Makarnanın bile ucuzunu arıyorum. Birden fazla hastalığa sahibim, sağlıklı beslenmem gerekirken ucuza karnımız nasıl doyar diye düşünüyoruz.”
YAŞLILARI ÖLÜME TERK ETTİLER
Hastaneden gelip pazara uğrayan yaşlı çiftten Zehra Aylin, kanser hastası olduğunu ve bu nedenle doktorunun iyi beslenmesi gerektiğini söylediğini aktardı:
“Doktorum günde 5 adet ceviz yemem gerektiğini söyledi. Cevizin kilosu olmuş 250 lira, o da kabuklu olanlardan.
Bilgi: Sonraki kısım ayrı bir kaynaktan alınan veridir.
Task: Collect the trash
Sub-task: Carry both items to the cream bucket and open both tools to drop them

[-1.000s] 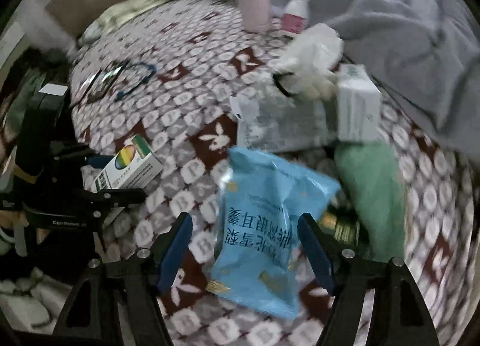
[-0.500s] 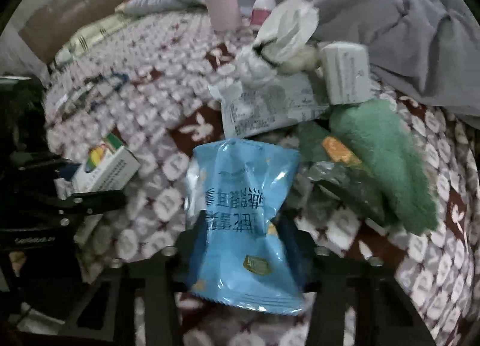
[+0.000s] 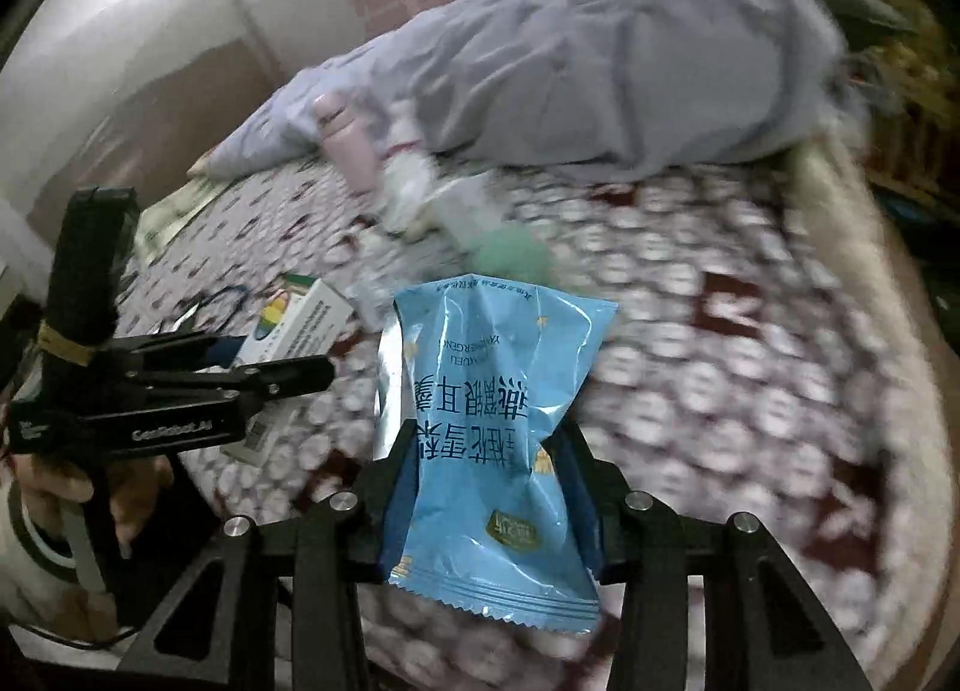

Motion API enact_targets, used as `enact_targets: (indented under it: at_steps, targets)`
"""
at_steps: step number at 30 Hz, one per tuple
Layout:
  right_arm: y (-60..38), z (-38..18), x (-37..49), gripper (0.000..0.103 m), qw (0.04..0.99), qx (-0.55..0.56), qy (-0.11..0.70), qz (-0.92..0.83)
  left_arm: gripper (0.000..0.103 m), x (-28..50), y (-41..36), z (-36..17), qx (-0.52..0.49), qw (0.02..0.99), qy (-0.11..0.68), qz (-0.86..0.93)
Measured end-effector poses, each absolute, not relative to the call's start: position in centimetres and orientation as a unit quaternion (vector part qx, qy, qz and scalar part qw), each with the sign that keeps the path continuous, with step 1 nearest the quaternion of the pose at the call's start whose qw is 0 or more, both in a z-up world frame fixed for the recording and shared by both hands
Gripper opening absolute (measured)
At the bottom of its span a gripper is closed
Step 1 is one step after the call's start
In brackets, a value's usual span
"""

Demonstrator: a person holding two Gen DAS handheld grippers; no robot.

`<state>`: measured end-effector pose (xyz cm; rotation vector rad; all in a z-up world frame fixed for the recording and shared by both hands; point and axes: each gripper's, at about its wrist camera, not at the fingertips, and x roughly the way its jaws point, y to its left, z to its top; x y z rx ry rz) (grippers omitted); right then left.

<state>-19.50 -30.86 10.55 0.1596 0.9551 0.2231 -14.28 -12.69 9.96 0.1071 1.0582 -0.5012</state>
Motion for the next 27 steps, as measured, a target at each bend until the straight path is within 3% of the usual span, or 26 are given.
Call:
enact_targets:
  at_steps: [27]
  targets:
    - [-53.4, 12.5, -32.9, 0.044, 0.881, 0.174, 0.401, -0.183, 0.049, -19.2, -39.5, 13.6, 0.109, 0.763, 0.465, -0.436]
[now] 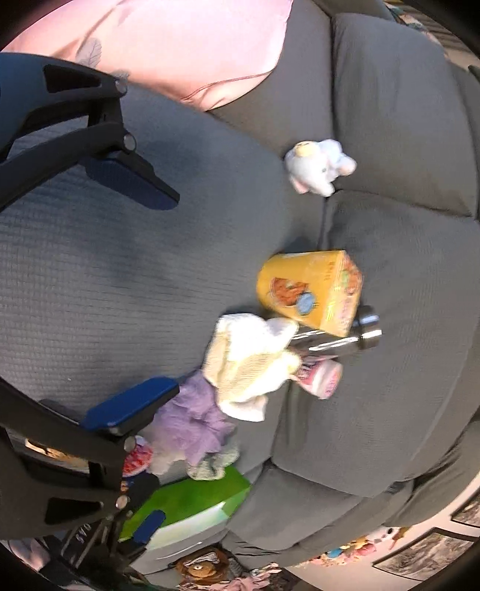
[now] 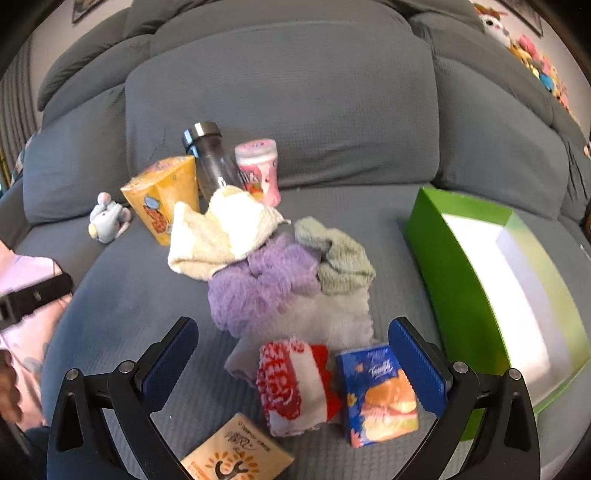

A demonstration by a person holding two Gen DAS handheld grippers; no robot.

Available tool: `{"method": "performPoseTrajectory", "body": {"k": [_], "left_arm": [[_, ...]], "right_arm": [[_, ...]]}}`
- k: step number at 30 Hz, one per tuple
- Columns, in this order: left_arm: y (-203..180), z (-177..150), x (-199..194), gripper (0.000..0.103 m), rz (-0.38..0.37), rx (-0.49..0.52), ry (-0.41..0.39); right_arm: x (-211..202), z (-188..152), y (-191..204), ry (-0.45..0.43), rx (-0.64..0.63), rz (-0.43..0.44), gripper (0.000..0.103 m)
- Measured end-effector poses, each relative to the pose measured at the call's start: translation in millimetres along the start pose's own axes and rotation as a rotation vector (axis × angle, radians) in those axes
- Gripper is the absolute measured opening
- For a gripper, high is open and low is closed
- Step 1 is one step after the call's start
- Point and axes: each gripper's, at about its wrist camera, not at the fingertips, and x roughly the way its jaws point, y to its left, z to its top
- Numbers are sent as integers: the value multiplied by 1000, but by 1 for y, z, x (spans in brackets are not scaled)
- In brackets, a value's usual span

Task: Organize soft objects
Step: 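Move the right tool toward the plush elephant on the sofa, then grasp the white-and-grey plush elephant with the right gripper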

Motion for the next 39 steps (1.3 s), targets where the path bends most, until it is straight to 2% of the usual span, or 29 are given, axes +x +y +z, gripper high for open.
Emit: {"method": "performPoseTrajectory", "body": {"k": [5, 8, 10, 15, 18, 21, 24, 27, 31, 34, 39], "left_arm": [[19, 3, -2, 89, -18, -30, 21], [36, 3, -3, 87, 6, -67, 27], [49, 4, -6, 80, 20, -97, 23], [86, 2, -14, 77, 52, -172, 12], [106, 0, -19, 76, 96, -197, 1], [127, 0, -19, 68, 146, -255, 11], [148, 0, -16, 61, 142, -336, 32], [162, 2, -18, 59, 170, -379, 30], [169, 5, -19, 59, 211, -390, 29], [178, 6, -19, 59, 216, -427, 27], [186, 12, -15, 59, 188, -469, 33]], "right_arm": [[-18, 9, 13, -14, -38, -10, 103], [-26, 23, 29, -1, -32, 73, 103], [-25, 34, 44, 16, -34, 153, 103], [-5, 64, 105, 49, -91, 253, 103], [15, 86, 150, 72, -135, 302, 103], [47, 110, 208, 116, -198, 348, 100], [80, 125, 262, 166, -252, 364, 100], [114, 131, 308, 209, -306, 352, 100], [171, 143, 343, 257, -312, 270, 99], [205, 143, 353, 324, -287, 273, 99], [239, 129, 364, 405, -325, 220, 78]]}}
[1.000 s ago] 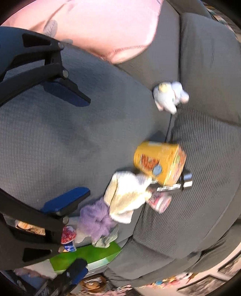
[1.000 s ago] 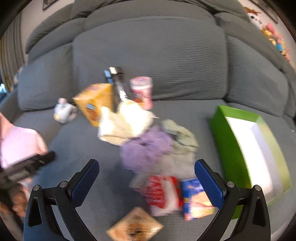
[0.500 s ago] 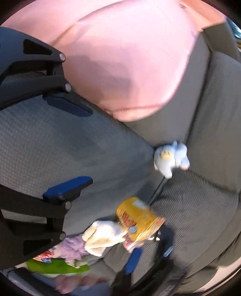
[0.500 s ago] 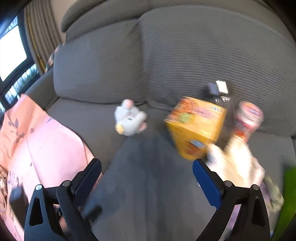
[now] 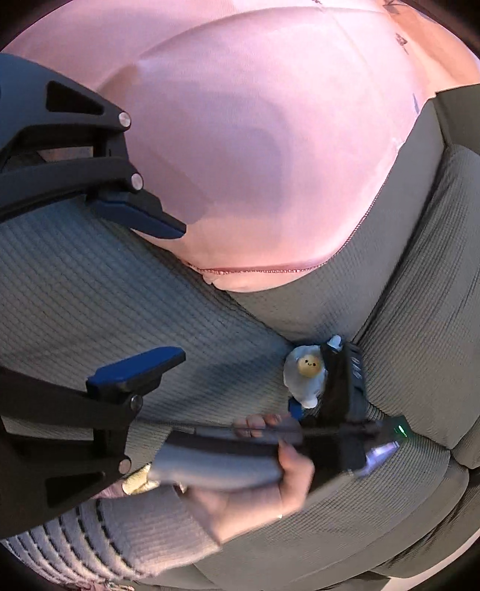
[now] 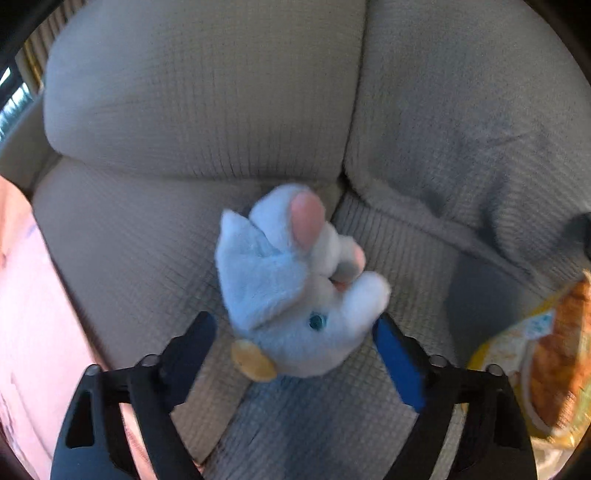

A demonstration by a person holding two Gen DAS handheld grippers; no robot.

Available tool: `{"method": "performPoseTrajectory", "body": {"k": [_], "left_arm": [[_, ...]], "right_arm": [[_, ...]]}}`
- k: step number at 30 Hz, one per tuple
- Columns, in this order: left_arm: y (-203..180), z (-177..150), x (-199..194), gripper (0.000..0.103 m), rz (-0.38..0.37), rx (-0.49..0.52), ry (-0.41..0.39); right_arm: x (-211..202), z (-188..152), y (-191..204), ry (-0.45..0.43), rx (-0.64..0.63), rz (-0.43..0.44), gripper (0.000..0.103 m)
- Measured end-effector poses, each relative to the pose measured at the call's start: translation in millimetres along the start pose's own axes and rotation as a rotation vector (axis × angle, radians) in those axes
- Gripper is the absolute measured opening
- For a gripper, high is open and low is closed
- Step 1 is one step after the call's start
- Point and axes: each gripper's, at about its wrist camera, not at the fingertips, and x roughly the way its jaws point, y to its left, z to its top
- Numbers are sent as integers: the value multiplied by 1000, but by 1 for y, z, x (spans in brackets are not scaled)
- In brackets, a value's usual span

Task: Organize soft objects
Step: 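Grasp the white-and-grey plush elephant with the right gripper, then carry the plush elephant with the right gripper toward the green box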

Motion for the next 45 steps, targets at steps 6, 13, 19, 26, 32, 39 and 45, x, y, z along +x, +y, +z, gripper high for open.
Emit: {"method": "performPoseTrajectory", "body": {"k": [6, 13, 19, 26, 32, 39, 45], "left_arm": [[4, 2, -2, 59, -27, -19, 11], [7, -3, -24, 59, -112, -6, -30], [-30, -27, -36, 59, -186, 73, 20], [-74, -92, -48, 59, -190, 293, 115], [-76, -108, -56, 59, -261, 354, 149], [-97, -120, -48, 61, -268, 394, 214], [-127, -152, -44, 63, -314, 512, 303]], "right_arm": [[-15, -21, -6, -40, 12, 81, 61], [-147, -117, -52, -181, 49, 251, 61], [-240, -252, -116, -224, 91, 83, 62], [-242, -359, -131, -92, 35, -188, 62], [-227, -371, -141, -26, 95, -99, 67], [-246, -374, -163, -130, 175, 40, 83], [-258, -382, -202, -168, 306, 137, 83]]}}
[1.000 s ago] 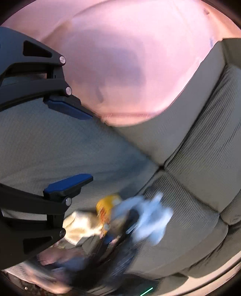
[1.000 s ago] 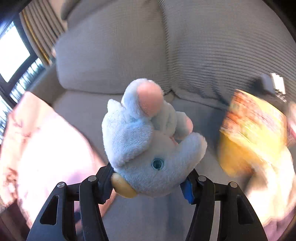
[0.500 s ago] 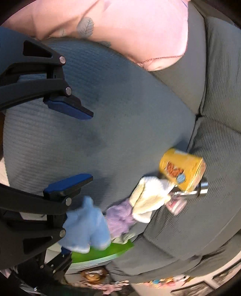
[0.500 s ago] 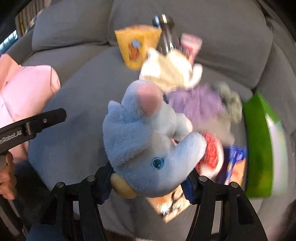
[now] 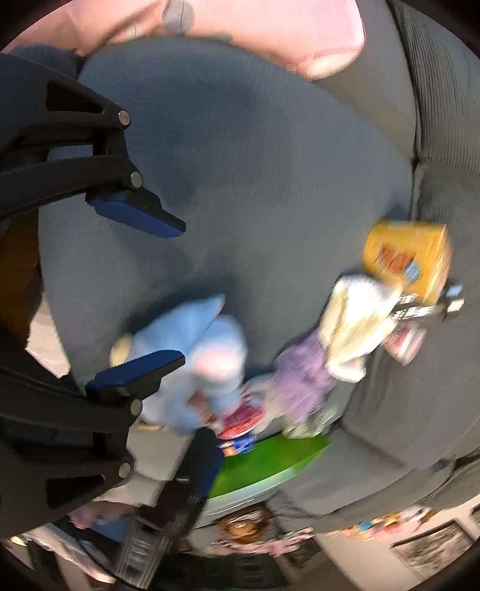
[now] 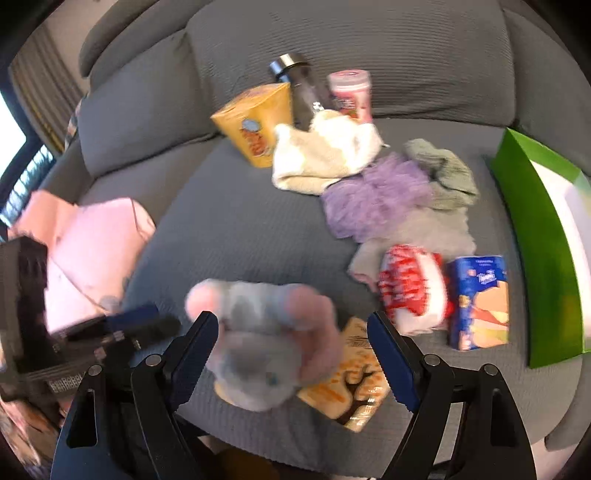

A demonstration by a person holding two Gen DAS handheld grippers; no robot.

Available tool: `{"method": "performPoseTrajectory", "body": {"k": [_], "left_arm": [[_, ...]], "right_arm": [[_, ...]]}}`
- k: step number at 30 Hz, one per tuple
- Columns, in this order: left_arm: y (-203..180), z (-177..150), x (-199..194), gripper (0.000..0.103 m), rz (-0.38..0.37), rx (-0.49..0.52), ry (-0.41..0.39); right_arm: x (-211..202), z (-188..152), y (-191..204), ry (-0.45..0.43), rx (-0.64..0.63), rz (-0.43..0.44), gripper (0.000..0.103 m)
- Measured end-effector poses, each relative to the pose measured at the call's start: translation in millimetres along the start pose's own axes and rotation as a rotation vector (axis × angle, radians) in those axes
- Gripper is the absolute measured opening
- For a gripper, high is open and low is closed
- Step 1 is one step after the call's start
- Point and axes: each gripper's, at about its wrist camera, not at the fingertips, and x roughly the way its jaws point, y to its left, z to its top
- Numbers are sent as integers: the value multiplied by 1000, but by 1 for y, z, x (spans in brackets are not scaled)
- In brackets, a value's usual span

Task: Organize soft objects
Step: 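Carry the plush elephant with the right gripper toward the green box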

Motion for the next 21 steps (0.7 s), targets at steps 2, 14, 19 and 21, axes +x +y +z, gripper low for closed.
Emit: {"method": "performPoseTrajectory", "body": {"k": [2, 14, 19, 21], "left_arm": [[-13, -5, 9, 63, -22, 41, 37], [-37, -2, 28, 63, -63, 33, 89], [-50, -2, 30, 41, -109, 73, 88], [-56, -1, 30, 39, -117, 90, 80]], "right_arm": [[7, 0, -11, 31, 59, 57, 83], [61, -6, -16, 151, 118, 309, 70], [69, -3, -14, 148, 90, 315, 68], [70, -2, -19, 139, 96, 330, 67]]}}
Et, tavuk, balık hatta sebze dahi yemekte güçlük çekiyoruz. Karnımızı makarna, pilav ve yanına patatesli bir yemek yaparak doyuruyoruz. Devlet, hükümet dediklerimiz biz yaşlıları resmen ölüme terk ettiler. Diyecek pek bir şey yok.”
Pazarda sarımsak satan emekli yurttaş, aylığı ile geçinemediği için çalıştığını anlattı.
ZEYTİNE PEYNİRE YAKLAŞILMAZ
Pazarda dolaşan başka bir yurttaşla ise peynir tezgahının önünde konuştuk. Yurttaş pazara bin TL’yle geldiğini ancak önünde duran ne zeytinden ne de peynirden alabildiğini söyleyerek “Bu parayla zeytin, peynirin yanına yaklaşılmaz. Hatta bin lirayla bu pazardan bir kilo zeytin bir kilo peynir alabiliriz” dedi.